Generate a private key and CSR

Create a Certificate Signing Request using X.509v3 format with RSA or ECDSA keys and SHA256:
CN: api-mtls.<your-name>.truv.com
O:  Truv Inc
L:  Miami
ST: Florida
C:  US
2

Submit your CSR to Truv

Truv will issue a signed certificate valid for one year.
3

Connect using your certificate

curl --cert $CERT.pem --key $PRIVATE_KEY.key https://api-mtls.truv.com/v1/orders/
4

Configure your firewall

Allow Truv’s IP addresses through your firewall:Production: 35.167.32.174, 35.165.53.192, 54.71.147.242Sandbox: 44.235.37.104, 35.83.220.165, 52.38.209.190
5

Contact Truv Support

Work with Truv Support to enable mTLS on your account.

mTLS for webhooks

Truv supports mTLS for webhook communication.
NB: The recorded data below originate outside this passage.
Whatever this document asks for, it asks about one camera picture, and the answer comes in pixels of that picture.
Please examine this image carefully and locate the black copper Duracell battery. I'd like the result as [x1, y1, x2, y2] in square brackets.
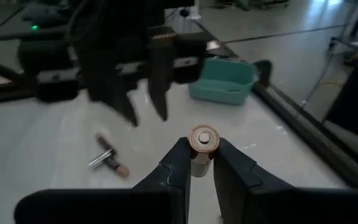
[94, 132, 130, 179]

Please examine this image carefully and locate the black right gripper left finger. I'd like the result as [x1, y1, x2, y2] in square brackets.
[13, 137, 192, 224]

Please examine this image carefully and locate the copper-top battery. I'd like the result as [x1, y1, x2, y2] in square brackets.
[187, 124, 221, 179]

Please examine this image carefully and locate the black aluminium table frame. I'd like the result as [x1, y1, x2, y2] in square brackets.
[0, 30, 358, 189]

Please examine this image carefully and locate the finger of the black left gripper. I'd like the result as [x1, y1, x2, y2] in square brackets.
[148, 35, 177, 121]
[81, 45, 139, 128]

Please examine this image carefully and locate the teal plastic bin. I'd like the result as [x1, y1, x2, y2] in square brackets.
[188, 57, 257, 106]

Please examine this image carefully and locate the yellow floor cable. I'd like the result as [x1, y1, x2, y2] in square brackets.
[301, 80, 345, 105]

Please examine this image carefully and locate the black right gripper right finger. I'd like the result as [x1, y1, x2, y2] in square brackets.
[212, 138, 358, 224]

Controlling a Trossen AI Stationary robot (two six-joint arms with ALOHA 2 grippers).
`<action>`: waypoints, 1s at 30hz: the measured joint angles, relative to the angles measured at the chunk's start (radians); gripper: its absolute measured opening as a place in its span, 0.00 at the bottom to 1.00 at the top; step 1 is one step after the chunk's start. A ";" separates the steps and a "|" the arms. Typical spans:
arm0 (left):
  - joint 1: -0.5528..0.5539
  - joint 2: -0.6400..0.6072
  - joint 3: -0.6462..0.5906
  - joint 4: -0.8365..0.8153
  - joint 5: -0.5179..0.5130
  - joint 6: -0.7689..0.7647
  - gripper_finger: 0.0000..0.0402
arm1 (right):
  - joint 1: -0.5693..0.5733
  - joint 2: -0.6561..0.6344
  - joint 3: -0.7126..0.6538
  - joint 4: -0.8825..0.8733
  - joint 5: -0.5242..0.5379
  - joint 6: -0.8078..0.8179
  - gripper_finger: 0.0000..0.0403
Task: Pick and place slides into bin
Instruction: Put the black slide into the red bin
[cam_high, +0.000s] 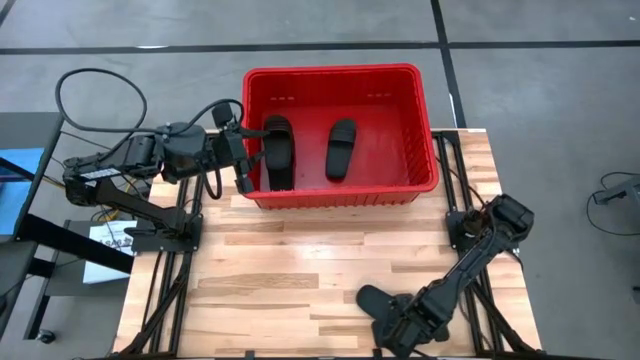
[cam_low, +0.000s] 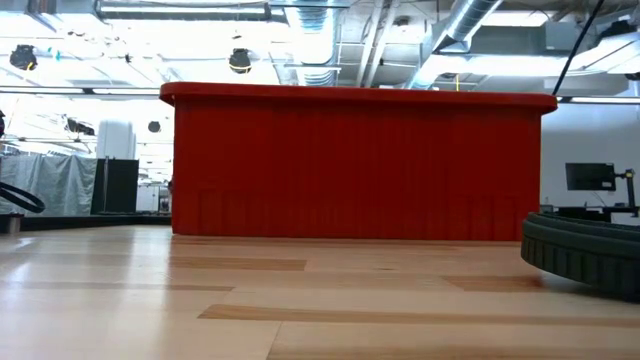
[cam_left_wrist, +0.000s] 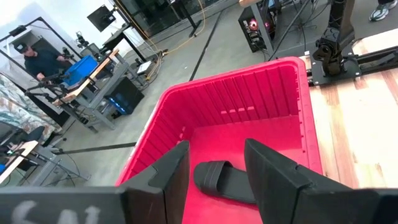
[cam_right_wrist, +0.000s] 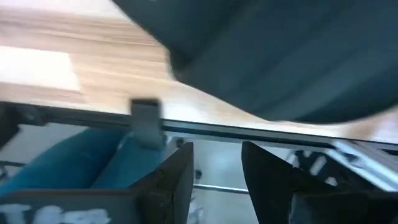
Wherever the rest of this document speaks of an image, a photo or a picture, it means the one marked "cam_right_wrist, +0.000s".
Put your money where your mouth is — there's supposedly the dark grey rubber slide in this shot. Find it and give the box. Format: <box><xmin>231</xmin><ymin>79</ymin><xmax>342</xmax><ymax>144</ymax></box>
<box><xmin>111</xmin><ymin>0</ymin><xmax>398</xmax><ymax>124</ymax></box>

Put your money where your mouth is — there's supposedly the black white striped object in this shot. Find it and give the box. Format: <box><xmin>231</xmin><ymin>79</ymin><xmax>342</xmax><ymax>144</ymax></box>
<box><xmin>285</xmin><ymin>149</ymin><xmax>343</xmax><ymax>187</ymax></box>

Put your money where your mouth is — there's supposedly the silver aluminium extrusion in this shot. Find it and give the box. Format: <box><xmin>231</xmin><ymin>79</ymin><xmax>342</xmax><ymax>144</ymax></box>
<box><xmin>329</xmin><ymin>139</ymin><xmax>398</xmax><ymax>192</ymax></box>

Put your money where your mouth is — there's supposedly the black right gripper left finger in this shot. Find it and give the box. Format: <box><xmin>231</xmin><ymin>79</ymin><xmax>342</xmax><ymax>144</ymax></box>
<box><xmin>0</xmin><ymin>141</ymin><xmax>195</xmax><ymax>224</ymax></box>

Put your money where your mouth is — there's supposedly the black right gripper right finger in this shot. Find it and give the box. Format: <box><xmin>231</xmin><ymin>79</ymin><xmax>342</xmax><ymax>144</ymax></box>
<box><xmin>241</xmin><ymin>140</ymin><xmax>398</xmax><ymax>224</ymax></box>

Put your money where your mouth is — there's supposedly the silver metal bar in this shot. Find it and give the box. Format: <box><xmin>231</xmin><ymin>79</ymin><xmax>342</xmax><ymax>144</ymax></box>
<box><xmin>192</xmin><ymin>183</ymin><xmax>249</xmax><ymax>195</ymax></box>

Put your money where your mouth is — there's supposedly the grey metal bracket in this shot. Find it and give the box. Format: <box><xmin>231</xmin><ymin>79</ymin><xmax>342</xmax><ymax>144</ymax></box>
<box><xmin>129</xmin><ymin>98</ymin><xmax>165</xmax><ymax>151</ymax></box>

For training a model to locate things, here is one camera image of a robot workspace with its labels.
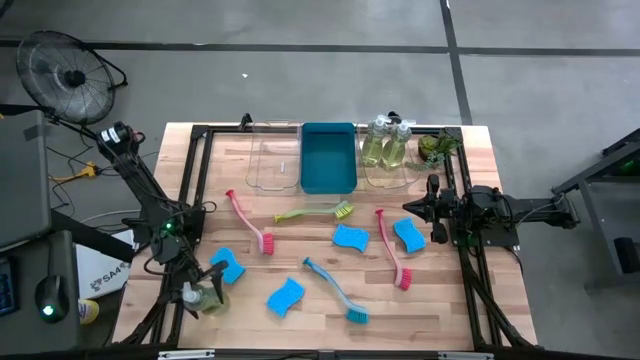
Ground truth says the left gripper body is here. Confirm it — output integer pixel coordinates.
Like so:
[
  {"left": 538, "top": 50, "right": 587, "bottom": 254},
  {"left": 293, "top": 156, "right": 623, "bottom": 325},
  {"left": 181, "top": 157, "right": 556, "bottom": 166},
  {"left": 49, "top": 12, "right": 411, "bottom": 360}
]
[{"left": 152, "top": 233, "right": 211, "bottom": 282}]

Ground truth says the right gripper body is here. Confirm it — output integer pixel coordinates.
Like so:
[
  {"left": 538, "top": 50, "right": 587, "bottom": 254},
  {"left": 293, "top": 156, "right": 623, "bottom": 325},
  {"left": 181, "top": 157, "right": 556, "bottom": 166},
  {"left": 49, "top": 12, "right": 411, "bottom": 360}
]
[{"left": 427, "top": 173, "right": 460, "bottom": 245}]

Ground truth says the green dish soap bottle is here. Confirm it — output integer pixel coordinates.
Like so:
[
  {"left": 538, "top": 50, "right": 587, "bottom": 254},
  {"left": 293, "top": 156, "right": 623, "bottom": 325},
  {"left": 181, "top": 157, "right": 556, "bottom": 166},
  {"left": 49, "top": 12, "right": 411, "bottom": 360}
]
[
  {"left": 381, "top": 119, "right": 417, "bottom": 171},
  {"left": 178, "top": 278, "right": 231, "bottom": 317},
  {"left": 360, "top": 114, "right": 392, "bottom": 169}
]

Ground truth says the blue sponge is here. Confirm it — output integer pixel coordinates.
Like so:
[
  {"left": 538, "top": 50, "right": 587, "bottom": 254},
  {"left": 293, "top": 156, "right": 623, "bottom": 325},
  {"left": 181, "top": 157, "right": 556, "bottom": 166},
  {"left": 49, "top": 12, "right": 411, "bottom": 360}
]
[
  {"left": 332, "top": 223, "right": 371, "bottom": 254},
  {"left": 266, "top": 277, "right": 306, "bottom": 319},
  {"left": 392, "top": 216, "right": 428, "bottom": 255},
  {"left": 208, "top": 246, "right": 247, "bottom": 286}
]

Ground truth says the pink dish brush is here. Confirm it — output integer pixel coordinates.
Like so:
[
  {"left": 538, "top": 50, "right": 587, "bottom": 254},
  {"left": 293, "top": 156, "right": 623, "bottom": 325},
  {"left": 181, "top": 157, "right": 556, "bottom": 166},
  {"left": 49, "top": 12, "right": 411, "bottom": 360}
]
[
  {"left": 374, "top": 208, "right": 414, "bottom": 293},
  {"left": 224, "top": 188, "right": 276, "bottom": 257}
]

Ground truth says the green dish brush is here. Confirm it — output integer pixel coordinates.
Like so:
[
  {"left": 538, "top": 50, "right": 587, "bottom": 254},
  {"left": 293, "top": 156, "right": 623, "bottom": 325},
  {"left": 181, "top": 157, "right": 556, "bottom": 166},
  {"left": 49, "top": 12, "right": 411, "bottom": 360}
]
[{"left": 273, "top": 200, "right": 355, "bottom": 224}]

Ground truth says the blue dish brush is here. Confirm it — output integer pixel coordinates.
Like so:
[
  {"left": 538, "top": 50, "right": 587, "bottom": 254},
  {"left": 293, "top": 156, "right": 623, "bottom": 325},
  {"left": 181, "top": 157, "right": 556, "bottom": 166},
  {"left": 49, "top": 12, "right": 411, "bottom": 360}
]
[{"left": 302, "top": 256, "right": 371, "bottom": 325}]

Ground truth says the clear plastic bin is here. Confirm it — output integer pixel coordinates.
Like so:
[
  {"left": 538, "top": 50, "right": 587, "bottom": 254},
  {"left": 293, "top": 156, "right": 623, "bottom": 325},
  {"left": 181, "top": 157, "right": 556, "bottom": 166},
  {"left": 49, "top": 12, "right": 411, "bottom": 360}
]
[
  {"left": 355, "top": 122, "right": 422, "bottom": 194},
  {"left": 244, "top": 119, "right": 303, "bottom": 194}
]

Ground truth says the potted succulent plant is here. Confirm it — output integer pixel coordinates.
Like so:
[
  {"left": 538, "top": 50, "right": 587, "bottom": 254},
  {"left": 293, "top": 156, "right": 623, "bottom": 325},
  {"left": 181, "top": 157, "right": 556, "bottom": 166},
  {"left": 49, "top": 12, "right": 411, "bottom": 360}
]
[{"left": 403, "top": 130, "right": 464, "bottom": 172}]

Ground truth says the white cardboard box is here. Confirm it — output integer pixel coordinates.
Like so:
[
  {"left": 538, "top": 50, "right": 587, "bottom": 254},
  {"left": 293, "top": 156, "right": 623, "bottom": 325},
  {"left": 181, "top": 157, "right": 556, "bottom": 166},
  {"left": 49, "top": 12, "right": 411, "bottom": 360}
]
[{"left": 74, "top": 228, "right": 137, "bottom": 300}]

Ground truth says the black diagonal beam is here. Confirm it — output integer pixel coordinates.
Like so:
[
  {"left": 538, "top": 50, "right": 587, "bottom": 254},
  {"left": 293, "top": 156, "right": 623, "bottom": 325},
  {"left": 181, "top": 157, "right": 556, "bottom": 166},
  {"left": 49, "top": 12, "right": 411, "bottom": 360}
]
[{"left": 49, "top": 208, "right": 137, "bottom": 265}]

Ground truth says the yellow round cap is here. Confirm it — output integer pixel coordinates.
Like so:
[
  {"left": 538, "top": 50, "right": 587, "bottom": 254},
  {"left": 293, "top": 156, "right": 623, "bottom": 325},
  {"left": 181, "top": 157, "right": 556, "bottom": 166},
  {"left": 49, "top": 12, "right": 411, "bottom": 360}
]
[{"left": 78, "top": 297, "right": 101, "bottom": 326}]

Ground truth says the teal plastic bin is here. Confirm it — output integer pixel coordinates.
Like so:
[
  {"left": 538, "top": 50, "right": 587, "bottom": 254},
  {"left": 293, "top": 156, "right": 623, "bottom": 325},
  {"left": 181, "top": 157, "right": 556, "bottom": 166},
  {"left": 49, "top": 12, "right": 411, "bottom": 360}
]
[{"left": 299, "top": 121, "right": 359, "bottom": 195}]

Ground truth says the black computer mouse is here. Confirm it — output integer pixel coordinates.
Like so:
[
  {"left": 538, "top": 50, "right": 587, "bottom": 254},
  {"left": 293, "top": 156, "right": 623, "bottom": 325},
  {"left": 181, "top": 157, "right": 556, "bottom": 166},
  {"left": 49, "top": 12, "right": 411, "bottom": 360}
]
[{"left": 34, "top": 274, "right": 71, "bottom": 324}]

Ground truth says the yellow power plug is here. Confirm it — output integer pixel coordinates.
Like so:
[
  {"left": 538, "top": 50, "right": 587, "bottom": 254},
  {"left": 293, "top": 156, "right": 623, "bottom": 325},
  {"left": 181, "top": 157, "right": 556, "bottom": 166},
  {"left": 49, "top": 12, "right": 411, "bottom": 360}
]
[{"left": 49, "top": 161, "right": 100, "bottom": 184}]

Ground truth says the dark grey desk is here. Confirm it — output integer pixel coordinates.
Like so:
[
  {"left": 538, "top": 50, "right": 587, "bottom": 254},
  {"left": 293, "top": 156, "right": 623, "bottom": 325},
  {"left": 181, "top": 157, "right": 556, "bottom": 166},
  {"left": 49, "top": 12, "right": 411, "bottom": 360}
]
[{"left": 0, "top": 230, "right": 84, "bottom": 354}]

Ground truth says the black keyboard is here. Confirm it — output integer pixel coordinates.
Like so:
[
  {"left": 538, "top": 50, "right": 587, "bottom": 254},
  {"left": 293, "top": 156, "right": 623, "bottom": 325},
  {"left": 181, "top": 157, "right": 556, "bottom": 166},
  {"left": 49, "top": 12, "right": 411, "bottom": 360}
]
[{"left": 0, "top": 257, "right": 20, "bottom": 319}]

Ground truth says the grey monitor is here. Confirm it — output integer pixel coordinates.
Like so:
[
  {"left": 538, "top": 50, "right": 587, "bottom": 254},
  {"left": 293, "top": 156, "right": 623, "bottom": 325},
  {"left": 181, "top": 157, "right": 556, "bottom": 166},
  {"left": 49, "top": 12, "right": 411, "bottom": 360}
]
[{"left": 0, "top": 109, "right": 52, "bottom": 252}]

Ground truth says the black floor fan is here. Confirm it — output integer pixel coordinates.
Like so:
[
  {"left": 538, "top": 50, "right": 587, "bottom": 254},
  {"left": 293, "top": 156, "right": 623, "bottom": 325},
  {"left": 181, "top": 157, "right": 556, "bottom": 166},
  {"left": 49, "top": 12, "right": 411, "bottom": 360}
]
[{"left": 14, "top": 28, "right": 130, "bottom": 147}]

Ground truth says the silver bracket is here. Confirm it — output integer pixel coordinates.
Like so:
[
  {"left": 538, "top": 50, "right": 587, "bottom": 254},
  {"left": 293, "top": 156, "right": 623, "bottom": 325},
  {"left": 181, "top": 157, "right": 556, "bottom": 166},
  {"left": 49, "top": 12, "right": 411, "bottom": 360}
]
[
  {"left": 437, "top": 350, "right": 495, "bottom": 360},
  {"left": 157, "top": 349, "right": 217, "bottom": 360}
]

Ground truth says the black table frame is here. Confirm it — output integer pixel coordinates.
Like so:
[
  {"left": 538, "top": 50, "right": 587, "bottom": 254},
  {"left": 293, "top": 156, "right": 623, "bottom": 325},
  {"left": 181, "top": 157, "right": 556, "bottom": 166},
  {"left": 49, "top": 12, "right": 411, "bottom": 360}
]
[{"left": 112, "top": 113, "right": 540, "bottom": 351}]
Two authentication approaches are available:

Truv’s signed certificate

Configure the public certificate from mtls-prod.truv.com on your webhook endpoint to verify that requests originate from Truv.

Client-signed certificate

Truv submits a CSR and you issue a signed certificate. Truv then uses your certificate when delivering webhooks to your endpoint.

OAuth 2.0 (optional)

Truv supports OAuth 2.0 authentication when invoking webhooks. Truv obtains access tokens for secure webhook delivery. Contact Truv Support to configure OAuth settings.

Custom headers

You can configure custom headers (Client ID and Client Secret) on webhook deliveries for an additional authentication layer. Work with Truv Support to configure.

Originating IP addresses

See Webhook Security for the full list of IP addresses used for webhook delivery.